WHAT THIS TASK INVOLVES:
Search the entries for the word "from". Copy every line that holds it.

LISTED ENTRIES:
----

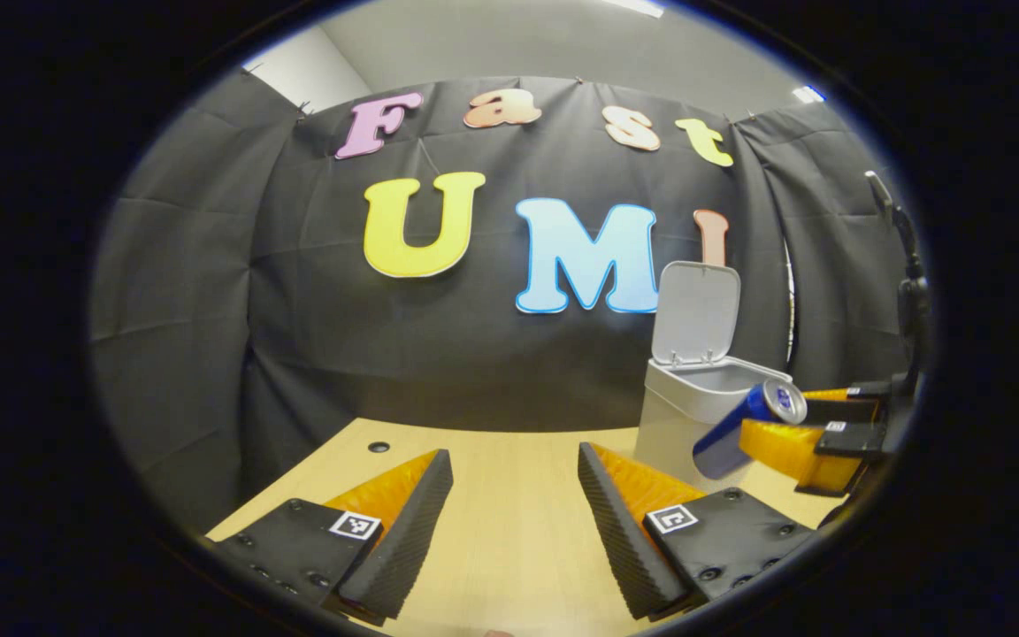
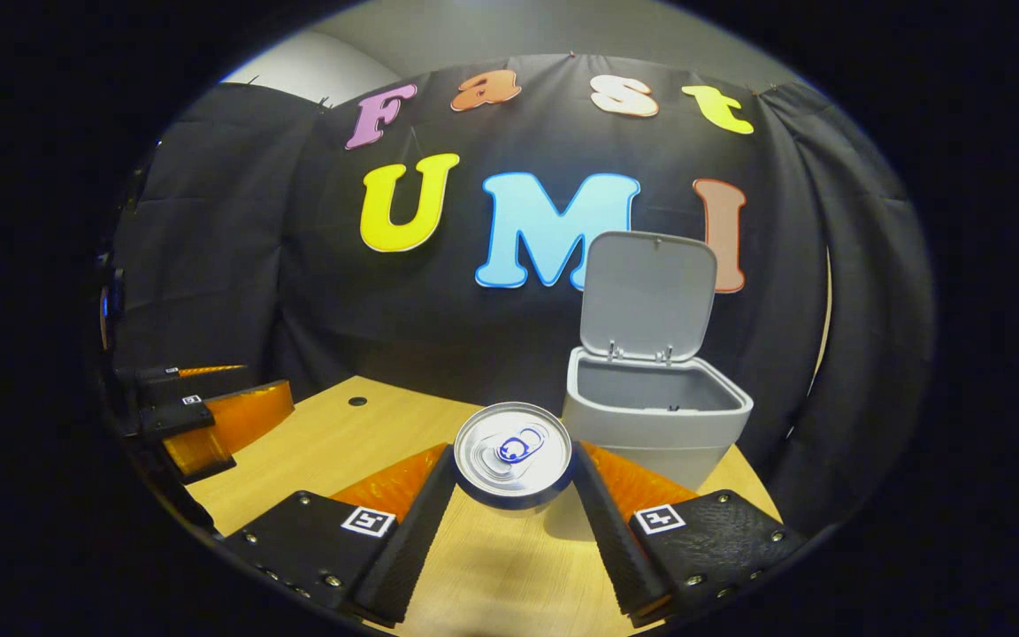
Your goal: Press the lid of the desktop garbage bin to open it, pick up the crumpled paper on the desktop and throw it into the bin, then pick up the pop can on the desktop and drop it into the bin, and finally close the garbage bin lid.
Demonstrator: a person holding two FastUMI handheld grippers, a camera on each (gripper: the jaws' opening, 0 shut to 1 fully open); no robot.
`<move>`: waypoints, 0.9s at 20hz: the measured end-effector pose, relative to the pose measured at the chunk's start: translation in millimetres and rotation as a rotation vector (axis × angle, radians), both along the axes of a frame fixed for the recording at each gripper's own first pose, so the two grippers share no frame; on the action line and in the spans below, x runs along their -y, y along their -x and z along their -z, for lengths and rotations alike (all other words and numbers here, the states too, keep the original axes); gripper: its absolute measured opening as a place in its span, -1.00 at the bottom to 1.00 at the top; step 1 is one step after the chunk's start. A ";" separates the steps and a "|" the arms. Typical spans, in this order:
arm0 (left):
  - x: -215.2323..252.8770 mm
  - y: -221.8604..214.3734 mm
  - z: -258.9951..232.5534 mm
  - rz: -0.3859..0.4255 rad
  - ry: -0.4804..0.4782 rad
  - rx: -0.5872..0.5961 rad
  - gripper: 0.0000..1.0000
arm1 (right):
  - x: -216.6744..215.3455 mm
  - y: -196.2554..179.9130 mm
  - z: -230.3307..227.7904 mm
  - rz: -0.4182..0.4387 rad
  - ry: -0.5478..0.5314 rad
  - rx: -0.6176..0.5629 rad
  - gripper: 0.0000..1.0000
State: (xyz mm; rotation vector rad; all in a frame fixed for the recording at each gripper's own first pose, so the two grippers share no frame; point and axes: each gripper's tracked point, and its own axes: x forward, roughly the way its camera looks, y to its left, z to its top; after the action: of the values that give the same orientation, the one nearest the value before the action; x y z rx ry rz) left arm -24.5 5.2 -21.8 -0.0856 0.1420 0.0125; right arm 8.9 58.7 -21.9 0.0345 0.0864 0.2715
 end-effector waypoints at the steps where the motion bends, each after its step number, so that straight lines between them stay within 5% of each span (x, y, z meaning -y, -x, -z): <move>1: 0.8 0.2 0.1 0.000 0.000 -0.001 0.94 | 4.6 -3.7 -8.4 0.013 0.015 0.029 0.66; 10: -2.8 -0.6 6.0 -0.018 0.007 -0.014 0.94 | 35.1 -37.3 -61.5 0.137 0.170 0.252 0.65; 18: -8.8 1.6 7.3 -0.035 0.004 -0.022 0.93 | 46.8 -70.6 -50.2 0.201 0.215 0.235 0.66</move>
State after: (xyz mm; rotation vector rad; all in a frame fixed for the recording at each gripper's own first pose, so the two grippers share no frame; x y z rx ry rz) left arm -26.0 14.1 -29.1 -0.0915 0.1621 0.0477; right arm 79.4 11.9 28.3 -0.2011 -0.1211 0.0632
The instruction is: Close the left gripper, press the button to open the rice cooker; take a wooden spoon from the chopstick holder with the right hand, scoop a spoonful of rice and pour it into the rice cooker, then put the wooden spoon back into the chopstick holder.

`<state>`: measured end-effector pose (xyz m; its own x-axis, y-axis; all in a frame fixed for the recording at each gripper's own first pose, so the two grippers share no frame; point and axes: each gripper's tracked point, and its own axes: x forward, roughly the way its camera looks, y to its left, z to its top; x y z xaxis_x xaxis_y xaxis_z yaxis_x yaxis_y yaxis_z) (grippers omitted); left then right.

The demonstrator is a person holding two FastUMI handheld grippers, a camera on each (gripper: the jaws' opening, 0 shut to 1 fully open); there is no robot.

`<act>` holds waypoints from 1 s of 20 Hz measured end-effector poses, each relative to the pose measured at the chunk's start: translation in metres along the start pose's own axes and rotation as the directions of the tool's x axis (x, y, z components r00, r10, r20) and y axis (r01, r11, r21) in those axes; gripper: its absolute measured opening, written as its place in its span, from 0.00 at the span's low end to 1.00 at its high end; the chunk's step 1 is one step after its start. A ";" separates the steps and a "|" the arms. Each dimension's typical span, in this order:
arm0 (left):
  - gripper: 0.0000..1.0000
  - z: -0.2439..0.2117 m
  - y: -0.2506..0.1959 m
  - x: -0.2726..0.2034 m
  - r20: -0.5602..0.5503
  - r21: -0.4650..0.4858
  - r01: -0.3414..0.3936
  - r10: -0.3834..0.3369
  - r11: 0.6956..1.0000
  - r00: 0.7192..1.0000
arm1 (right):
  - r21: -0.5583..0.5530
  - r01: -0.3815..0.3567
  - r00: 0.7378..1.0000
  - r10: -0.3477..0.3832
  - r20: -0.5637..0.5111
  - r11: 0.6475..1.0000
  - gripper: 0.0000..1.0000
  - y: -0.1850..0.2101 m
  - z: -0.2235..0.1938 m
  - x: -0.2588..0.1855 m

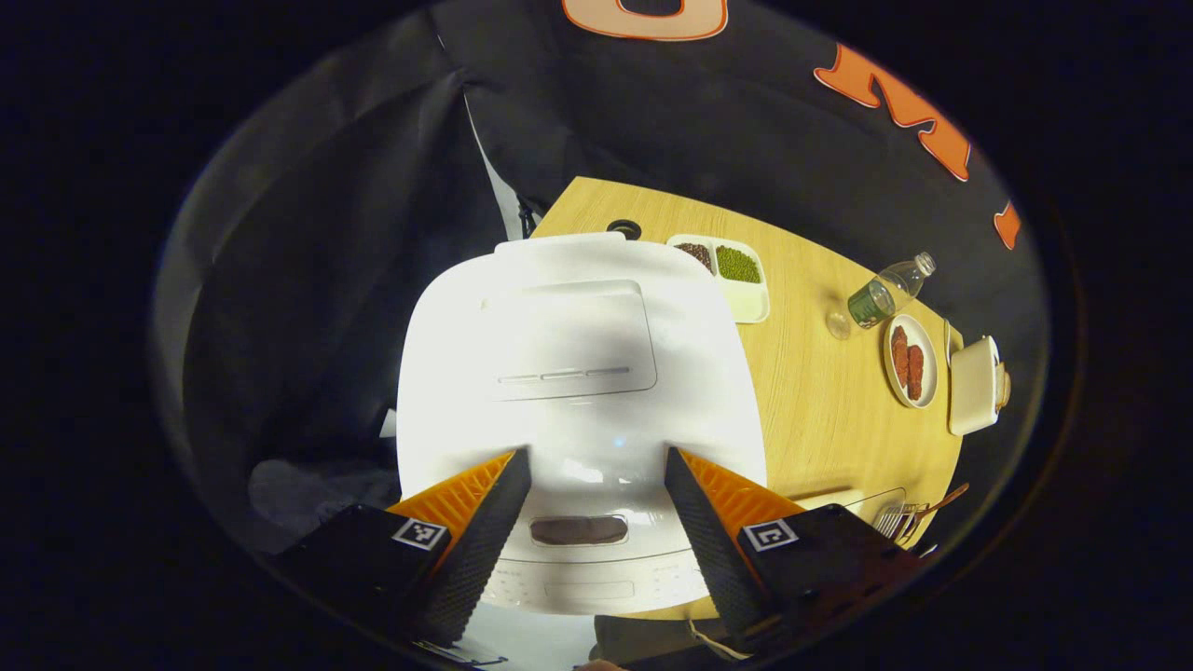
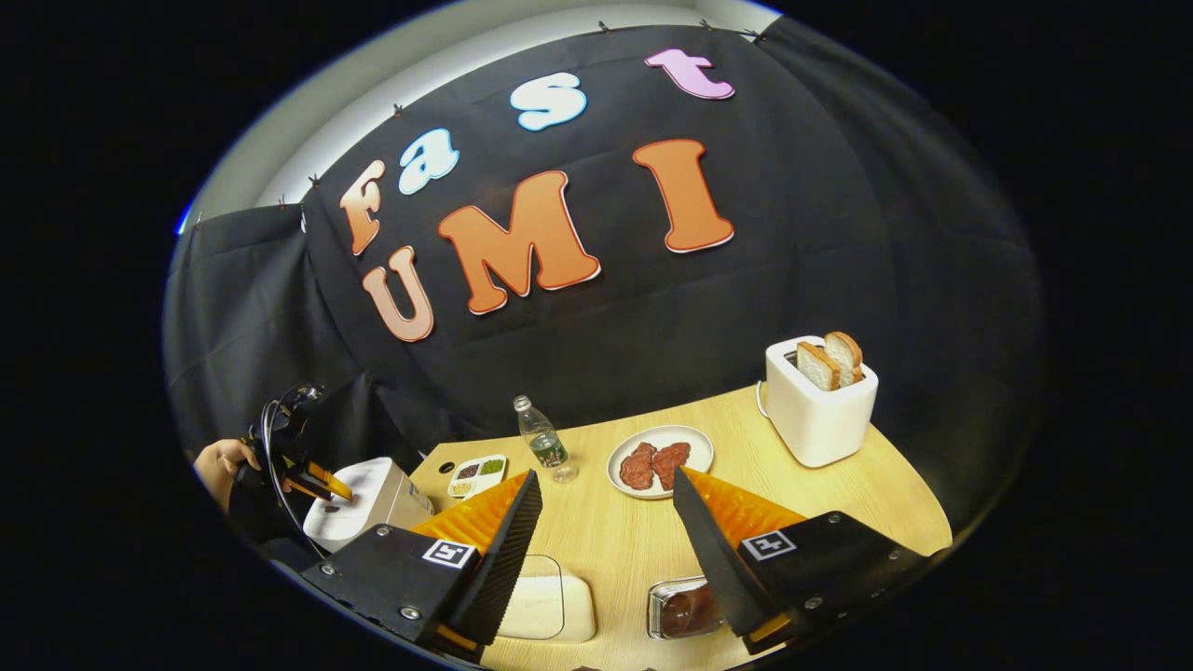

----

RESULT OF THIS EXERCISE:
The instruction is: Close the left gripper, press the button to open the rice cooker; take a wooden spoon from the chopstick holder with the right hand, scoop a spoonful of rice and pour it into the rice cooker, then put the wooden spoon back into the chopstick holder.
`<act>` holds waypoints from 1 s of 20 Hz measured end-effector poses, each relative to the pose measured at the chunk's start: translation in metres along the start pose's own axes and rotation as the directions of the tool's x axis (x, y, z components r00, r10, r20) and y axis (r01, r11, r21) in those axes; gripper: its absolute measured opening, written as its place in its span, from 0.00 at the span's low end to 1.00 at its high end; the chunk's step 1 is one step after its start. A ";" separates the steps and a "|" the arms. Each dimension's typical span, in this order:

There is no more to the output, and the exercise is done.